##### Data to process #####

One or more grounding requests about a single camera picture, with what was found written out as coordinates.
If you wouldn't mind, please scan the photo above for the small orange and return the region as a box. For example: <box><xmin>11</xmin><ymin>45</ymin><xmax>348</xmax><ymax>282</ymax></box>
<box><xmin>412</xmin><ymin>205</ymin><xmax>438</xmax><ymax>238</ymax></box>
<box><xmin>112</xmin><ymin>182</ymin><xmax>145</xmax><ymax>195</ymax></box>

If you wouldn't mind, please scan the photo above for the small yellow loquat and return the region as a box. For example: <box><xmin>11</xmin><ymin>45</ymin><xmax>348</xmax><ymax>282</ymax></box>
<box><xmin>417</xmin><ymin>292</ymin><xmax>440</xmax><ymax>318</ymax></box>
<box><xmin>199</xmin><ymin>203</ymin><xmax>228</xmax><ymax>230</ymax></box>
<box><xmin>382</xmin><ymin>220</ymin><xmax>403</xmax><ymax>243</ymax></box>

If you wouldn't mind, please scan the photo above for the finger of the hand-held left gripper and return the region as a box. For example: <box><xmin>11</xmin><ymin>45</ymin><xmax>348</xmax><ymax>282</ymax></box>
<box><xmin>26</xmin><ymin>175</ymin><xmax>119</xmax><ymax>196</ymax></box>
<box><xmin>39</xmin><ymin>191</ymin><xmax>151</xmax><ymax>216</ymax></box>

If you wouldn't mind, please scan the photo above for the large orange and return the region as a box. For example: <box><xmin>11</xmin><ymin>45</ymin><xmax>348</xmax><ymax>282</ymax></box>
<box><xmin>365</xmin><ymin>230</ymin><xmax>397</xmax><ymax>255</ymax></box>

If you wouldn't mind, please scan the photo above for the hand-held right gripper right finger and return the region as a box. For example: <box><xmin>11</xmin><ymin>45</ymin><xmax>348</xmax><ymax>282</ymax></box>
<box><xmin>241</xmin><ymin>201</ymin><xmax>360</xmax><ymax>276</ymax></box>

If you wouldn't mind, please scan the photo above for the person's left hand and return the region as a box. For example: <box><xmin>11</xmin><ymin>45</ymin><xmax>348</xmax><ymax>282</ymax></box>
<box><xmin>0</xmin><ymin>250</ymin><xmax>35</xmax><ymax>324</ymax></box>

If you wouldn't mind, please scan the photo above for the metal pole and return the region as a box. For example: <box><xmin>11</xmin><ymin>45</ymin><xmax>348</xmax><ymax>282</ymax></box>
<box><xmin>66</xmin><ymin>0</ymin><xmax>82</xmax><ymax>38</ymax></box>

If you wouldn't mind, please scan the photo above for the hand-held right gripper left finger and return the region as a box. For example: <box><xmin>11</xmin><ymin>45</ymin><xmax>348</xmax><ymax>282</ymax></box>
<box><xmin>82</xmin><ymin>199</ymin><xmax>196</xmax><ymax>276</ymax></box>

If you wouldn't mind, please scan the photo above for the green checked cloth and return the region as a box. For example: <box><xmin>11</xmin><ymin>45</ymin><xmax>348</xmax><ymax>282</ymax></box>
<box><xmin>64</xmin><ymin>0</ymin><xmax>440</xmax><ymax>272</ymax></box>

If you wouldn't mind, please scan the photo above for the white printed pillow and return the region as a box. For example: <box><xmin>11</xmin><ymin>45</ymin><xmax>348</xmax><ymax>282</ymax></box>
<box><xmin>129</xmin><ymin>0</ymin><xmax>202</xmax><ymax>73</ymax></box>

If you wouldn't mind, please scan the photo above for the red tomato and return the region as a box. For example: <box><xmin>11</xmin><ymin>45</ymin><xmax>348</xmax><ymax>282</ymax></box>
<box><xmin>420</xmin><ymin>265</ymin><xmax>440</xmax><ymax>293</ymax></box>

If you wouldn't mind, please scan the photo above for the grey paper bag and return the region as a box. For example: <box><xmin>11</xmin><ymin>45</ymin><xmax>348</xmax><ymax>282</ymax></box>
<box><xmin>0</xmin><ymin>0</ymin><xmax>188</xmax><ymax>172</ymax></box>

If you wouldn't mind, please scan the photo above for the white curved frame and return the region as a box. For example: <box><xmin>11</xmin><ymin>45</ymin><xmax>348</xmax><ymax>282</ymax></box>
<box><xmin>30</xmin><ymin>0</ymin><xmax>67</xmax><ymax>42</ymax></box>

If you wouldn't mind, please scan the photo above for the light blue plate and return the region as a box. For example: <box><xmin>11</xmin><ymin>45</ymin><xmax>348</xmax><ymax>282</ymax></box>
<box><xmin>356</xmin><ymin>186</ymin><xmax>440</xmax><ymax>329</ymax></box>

#####

__Exercise prompt__. Repeat, word for word, the lines above between the line holding "right gripper left" and the line holding "for the light", inclusive; omit everything else.

__Answer space__.
If you wouldn't mind, please scan the photo above for the hand-held right gripper left finger and return the region as a box. For example: <box><xmin>11</xmin><ymin>45</ymin><xmax>348</xmax><ymax>282</ymax></box>
<box><xmin>82</xmin><ymin>199</ymin><xmax>196</xmax><ymax>276</ymax></box>

If you wouldn't mind, please scan the photo above for the green checked cloth and return the region as a box. For example: <box><xmin>11</xmin><ymin>45</ymin><xmax>348</xmax><ymax>282</ymax></box>
<box><xmin>64</xmin><ymin>0</ymin><xmax>440</xmax><ymax>272</ymax></box>

If you wouldn't mind, please scan the photo above for the white printed pillow and return the region as a box. For example: <box><xmin>11</xmin><ymin>45</ymin><xmax>348</xmax><ymax>282</ymax></box>
<box><xmin>129</xmin><ymin>0</ymin><xmax>202</xmax><ymax>73</ymax></box>

If you wouldn't mind, please scan the photo above for the red tomato and return the region as a box. For example: <box><xmin>11</xmin><ymin>45</ymin><xmax>348</xmax><ymax>282</ymax></box>
<box><xmin>420</xmin><ymin>265</ymin><xmax>440</xmax><ymax>293</ymax></box>

If you wouldn't mind, please scan the photo above for the grey paper bag and return the region as a box. For example: <box><xmin>11</xmin><ymin>45</ymin><xmax>348</xmax><ymax>282</ymax></box>
<box><xmin>0</xmin><ymin>0</ymin><xmax>188</xmax><ymax>172</ymax></box>

If you wouldn't mind, please scan the photo above for the white curved frame and return the region as a box. For example: <box><xmin>11</xmin><ymin>45</ymin><xmax>348</xmax><ymax>282</ymax></box>
<box><xmin>30</xmin><ymin>0</ymin><xmax>67</xmax><ymax>42</ymax></box>

If you wouldn't mind, please scan the photo above for the light blue plate and return the region as a box. For example: <box><xmin>11</xmin><ymin>45</ymin><xmax>348</xmax><ymax>282</ymax></box>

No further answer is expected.